更年期障害
公開日:2017年7月 4日 10時00分
更新日:2022年11月24日 14時43分
更年期障害とは
更年期障害とは、すべての女性におこるわけではありません。首から上のほてり、腰や手足の冷え、肩こりや関節の痛みや油の切れた機械のようなぎこちなさ、疲れやすくやる気が起こらないなど、器質的変化に相応しない自律神経失調症を中心とした不定愁訴を主訴とする症候群と定義されています。
一方WHOでは、「閉経とは、卵巣における卵胞の消失による永久的な月経の停止」と閉経の定義を定めています。
更年期は正確な定義がなく、40~60歳の期間を指しています。更年期障害の程度を評価するため、1999年に日本人女性を対象とした更年期スコアが作成されました。
更年期障害の発症要因と障害
更年期障害の発症要因として、女性ホルモンの消退にともなう自律神経要因、対人関係や家族の問題などの社会的環境的要因、生来の性格や生育歴などの心理的性格的要因が考えられます。
またホルモンの低下により脂質代謝の変動、基礎代謝量が減少し、脂質異常症(高脂血症)、骨密度の減少、萎縮性膣炎、皮膚の衰えや尿失禁、性器脱、循環器系の老化や認知症の進展もみられます。
人生50年といわれていた時代は、死ぬまで月経が続いていました。令和3年(2021年)簡易生命表によると1)、女性の平均寿命が87.57歳となった今、50歳以降の女性は全人口の約51%(2021年)を占めるようになり2)、女性ホルモンが低下した状態で女性は37年以上も過ごすことになりました。
しかし更年期障害は、いつまでも続くわけではありません。またやる気がなくなったり情緒不安がみられる更年期の女性の中には、心の病気と混在している場合があります。
更年期障害の診断
採血によってホルモン値(エストラジオール、FSH)を測定し、更年期スコアでの評価、そして似たような症状があらわれる他の疾患(甲状腺疾患(リンク2参照)、うつ病や神経症などの精神神経疾患など)を除外することが必要です。
更年期障害の治療
ホルモン補充療法、漢方療法のほかに鎮痛剤、抗不安薬、抗うつ薬などの対処療法を行います。
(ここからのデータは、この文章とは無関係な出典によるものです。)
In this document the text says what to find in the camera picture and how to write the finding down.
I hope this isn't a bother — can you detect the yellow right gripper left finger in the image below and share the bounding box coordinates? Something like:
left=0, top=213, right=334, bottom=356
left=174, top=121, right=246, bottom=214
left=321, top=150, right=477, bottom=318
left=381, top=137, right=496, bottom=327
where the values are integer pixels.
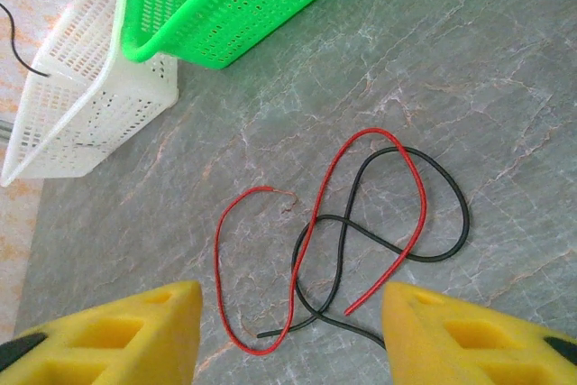
left=0, top=280, right=203, bottom=385

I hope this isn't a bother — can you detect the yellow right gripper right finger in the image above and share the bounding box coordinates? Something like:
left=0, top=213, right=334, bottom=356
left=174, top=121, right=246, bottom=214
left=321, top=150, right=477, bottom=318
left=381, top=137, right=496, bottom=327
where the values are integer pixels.
left=381, top=280, right=577, bottom=385

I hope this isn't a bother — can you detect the black cable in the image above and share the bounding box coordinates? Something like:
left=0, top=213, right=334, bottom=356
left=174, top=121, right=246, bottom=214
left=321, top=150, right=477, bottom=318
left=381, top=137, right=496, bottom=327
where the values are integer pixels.
left=0, top=3, right=51, bottom=78
left=256, top=145, right=471, bottom=350

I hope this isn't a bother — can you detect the red cable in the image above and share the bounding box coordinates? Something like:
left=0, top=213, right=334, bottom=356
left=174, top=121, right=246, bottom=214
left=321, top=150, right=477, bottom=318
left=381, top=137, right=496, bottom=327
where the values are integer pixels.
left=215, top=126, right=428, bottom=355

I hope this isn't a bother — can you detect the white plastic basket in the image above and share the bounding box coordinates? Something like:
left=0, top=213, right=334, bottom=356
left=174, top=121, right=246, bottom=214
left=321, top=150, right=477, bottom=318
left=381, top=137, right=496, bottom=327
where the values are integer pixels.
left=0, top=0, right=180, bottom=188

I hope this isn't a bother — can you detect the green plastic basket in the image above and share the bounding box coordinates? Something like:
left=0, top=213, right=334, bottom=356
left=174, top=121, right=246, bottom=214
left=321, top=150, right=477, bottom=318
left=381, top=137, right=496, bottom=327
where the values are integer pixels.
left=121, top=0, right=384, bottom=71

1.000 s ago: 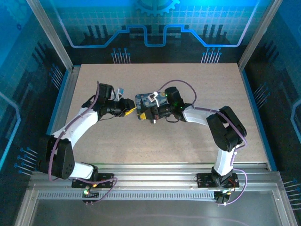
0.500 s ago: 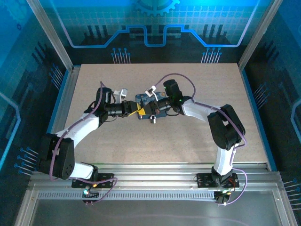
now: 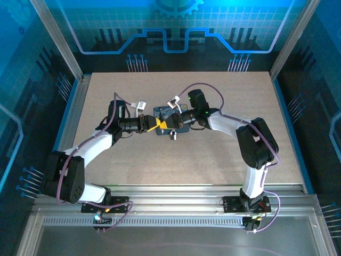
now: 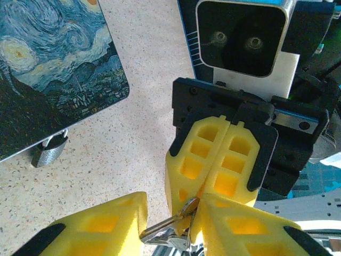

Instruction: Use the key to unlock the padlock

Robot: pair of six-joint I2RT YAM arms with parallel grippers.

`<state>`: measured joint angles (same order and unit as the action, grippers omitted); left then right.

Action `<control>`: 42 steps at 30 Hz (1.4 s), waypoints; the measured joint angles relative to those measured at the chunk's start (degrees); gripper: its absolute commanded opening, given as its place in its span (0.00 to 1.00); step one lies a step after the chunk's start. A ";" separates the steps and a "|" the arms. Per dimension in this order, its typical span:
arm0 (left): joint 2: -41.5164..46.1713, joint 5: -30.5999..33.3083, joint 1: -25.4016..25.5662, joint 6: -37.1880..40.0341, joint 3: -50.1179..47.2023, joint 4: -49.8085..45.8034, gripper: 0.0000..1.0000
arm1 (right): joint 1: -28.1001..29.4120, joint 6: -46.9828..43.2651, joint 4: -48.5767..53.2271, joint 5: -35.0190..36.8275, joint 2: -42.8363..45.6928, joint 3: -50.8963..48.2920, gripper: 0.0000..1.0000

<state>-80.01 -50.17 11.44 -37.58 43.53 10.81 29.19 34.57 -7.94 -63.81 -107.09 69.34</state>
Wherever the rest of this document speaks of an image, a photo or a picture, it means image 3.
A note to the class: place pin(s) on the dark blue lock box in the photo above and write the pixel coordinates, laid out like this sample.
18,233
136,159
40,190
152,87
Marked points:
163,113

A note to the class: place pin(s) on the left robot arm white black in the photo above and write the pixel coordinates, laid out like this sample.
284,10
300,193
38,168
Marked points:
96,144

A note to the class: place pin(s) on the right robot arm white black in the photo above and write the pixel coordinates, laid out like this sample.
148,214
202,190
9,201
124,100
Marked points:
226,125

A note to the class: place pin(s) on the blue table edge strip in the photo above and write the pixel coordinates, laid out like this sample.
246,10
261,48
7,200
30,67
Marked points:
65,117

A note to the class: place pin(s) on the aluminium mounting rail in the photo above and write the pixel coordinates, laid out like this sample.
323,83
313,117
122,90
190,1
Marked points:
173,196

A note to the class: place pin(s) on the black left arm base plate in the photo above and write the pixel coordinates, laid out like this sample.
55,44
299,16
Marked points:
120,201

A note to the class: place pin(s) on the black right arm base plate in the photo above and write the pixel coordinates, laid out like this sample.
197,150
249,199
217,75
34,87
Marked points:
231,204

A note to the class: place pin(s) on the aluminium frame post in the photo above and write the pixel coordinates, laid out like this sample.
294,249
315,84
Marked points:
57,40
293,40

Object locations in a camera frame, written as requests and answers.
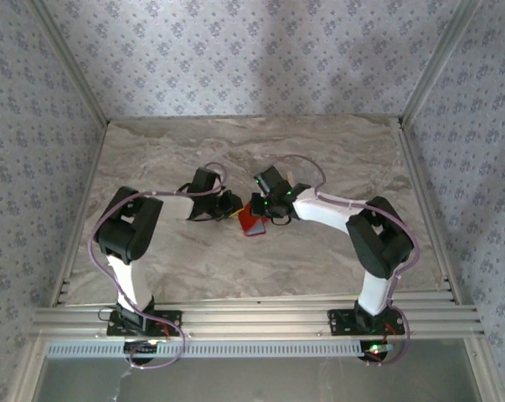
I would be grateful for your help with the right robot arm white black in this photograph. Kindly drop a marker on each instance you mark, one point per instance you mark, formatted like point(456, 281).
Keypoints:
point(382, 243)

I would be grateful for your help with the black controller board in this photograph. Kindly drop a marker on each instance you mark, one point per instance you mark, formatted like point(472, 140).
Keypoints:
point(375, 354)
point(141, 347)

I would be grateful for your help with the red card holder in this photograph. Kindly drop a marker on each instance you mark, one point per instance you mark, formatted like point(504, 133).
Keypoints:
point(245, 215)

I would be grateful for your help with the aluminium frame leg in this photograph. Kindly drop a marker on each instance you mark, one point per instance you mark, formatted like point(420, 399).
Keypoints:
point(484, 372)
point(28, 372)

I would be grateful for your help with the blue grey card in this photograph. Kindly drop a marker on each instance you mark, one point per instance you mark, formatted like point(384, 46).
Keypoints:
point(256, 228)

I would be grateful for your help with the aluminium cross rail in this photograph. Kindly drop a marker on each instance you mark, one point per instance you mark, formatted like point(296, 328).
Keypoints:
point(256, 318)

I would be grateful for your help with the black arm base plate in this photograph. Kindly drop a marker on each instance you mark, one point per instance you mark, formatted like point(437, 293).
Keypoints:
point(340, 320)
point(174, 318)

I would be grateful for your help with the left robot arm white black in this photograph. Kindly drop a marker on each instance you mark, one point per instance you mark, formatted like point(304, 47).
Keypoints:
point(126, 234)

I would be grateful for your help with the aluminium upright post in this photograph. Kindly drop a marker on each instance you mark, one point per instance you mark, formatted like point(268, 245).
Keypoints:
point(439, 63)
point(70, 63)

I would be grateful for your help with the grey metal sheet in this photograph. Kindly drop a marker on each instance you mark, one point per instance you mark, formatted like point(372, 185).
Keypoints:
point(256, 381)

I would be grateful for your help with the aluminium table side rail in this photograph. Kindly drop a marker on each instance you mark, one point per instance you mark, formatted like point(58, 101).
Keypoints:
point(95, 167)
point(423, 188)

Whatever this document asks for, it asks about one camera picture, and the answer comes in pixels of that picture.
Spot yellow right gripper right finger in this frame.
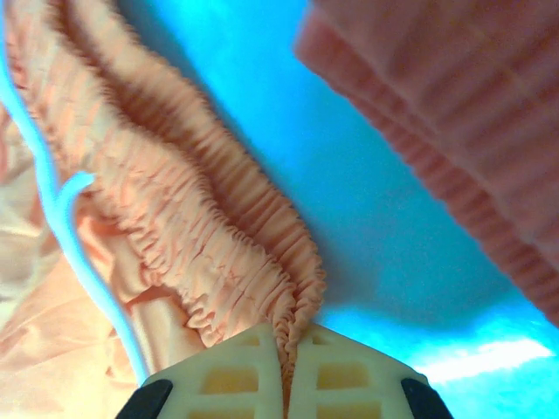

特にホルモン補充療法は低下したホルモンを補うもので、更年期障害には非常に効果があります。しかし2002年のアメリカの臨床試験では、この治療を行った女性に乳癌、卵巣癌、虚血性心疾患、静脈血栓症が増加したという結果が発表されました。
しかし高度の肥満者、喫煙している女性、高齢者などを臨床試験の対象としていたこのアメリカの結果は、果たして日本の女性にもあてはまるものなのかが疑問視されました。よって日本更年期医学会では、この捨てがたいホルモン補充療法については低用量、投与期間の短縮、内服でなく貼付剤、徹底した管理を推奨しています。
また2005年12月、ホルモン補充療法を受けた日本人女性の乳癌の発症が、受けていない女性に比べ3割減少したことを厚生労働省研究班が発表しました。このように日本人女性に対する有効で安全性の高い治療法が確立されるのも遠くないと考えます。